После розовеньких силуэтов парижских улиц, пребывающих где-то за чертой осязаемого мира, тупой реальностью влезли в глаза огоньки владивостокского аэропорта. Было холодно, дул дальневосточный ветер, по-старому, будто и не было отпуска, выматывая душу. Верхняя пуговица шинели была расстегнута. В зале ожидания, через который проходил, патруль покосился на эту пуговицу, на разбухший вещмешок: значит, подарки везет в часть. Если угрюмая морда, то больно ему не сделаешь, а если ко всему расстегнутая шинель, то и брать его нечего, бессмысленно, потому что губа ему, послеотпускнику, не страшна; для него губа, часть - одни ворота - возвращение... пусть и топает...
Кончался короткий бледный субботний вечер, ночь бросалась грудью на небо. До Уссурийс-ка меня дотащил доходяга-автобус. После Европы город казался уютной деревушкой: деревянные домики отгородились вдумчивыми сугробами, кое-где ставни с узорами и повсюду - не черный снег. Казармы, которых было больше, чем домиков, скрывались за высокими стенами, доступны-ми только опытным самовольщикам. Было мирно и мило. До Покровки добрался на попутке. Здесь, перекрикивая собак, рявкали танковые моторы, шныряли грузовики, ходили патрули. Первый же встречный патруль, пустив светом в лицо, облапил меня со всех сторон:
- Вернулся! Здорово! Вернулся-таки, а мы думали, что уж не вернешься, говорили, что, мол, уехал во Францию эту!

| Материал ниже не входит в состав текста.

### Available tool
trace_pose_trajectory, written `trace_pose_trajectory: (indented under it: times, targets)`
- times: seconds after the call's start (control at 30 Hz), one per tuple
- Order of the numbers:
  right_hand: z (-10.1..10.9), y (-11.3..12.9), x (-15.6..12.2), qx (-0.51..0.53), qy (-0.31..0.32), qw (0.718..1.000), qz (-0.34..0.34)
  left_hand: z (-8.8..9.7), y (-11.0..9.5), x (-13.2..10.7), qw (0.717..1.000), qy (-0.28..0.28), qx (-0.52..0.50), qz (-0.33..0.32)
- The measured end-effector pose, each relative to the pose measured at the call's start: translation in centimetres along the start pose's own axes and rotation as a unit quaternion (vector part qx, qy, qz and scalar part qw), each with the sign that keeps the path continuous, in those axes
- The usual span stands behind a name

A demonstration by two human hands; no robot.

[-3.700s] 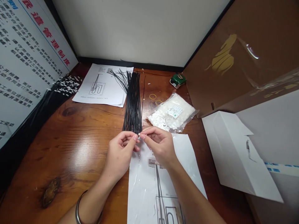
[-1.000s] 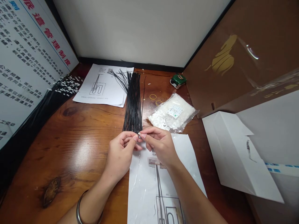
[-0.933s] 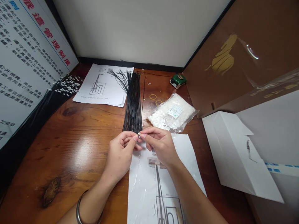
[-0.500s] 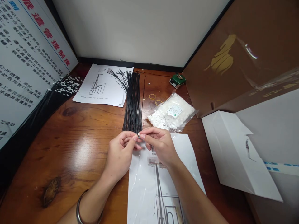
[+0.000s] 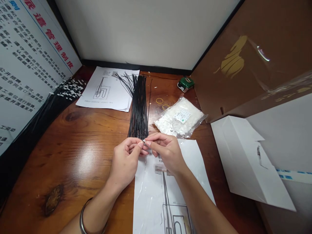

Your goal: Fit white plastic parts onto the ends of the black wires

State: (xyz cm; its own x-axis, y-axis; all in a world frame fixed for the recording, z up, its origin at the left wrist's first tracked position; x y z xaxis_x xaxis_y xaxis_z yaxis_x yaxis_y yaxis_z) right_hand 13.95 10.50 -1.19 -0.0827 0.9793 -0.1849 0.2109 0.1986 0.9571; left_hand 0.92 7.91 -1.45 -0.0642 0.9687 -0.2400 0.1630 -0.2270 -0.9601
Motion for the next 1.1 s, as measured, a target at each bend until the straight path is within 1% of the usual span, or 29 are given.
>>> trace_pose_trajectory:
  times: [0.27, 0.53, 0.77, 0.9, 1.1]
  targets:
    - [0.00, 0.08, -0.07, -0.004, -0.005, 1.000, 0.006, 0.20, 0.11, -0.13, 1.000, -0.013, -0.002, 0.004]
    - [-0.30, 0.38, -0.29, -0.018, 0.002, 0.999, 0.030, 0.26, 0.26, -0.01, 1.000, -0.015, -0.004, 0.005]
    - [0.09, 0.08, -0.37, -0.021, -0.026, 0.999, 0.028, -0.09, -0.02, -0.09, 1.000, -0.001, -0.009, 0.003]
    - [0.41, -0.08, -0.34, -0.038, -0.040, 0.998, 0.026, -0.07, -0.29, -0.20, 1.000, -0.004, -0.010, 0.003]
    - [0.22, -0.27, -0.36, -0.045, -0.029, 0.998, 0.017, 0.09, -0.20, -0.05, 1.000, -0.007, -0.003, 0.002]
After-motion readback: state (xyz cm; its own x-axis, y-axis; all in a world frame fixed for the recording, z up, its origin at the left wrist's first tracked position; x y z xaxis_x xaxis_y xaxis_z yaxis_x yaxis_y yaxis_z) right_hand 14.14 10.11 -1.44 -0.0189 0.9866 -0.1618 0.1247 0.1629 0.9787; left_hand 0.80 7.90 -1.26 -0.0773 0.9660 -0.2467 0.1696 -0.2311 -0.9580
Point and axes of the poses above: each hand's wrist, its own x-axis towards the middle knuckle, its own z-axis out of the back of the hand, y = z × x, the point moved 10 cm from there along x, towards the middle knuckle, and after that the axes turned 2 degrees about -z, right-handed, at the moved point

Я освободился от трясущих меня рук:
- Кто болтал об этом?
- Да все. Да ты не бойся, ведь этому никто не поверил.
- И правильно сделали, что не поверили. Я, ребята, болгарские сигареты привез, небось, давненько не видали.
Ребята были из разведроты. Кто-то капал, кто-то им мозги крутил. Незачем спрашивать - зачем, и незачем спрашивать - кто. Они не знают, я знаю. Но не взять меня Рубинчику.
Вновь началась борьба за существование. Или она не прекращалась... не прекратится. В казарме готовились к отбою. Ребята встретили меня радостно, с искренней простотой. Мусамбе-гов, Быблев, Нефедов и другие. Кырыгл стоял в стороне. Я подошел, положил руку на плечо, спросил:
- Все злобишься? Не понял, почему получил тогда? Скажи честно. Через самолюбие скажи.
Он по-детски удивленно взглянул на меня. Помедлив, ответил:
- Понял.
- Если понял, то улыбнись.
Он улыбнулся так, как ум приказать не сумеет. Я вытащил из вещмешка
губную гармошку:
- На. Твою же забрали ребята еще в карантине. Бери и становись в коридор. Отмечать мой приезд будем. Появится звезда, гаркнешь. Я тебе смену пришлю, Мусамбегова.
Кинув ребятам вещмешок, пошел к койке Свежнева. Он меня ждал.
- Что, задарил, сладкую пилюлю подсунул? Это ты умеешь.
Мне стало обидно, грусть сделала веки тяжелыми. Заставил себя легко махнуть рукой, сказал, выдержав легкомысленный тон, первые несколько слов:
- Ладно тебе лаяться. Ведь парню приятно сделал, и заодно из врага друга изготовил... Послушай, тебя на мякине не проведешь, а ведь и тебе кое-что привез. Возьми и прости, если в чем виноват.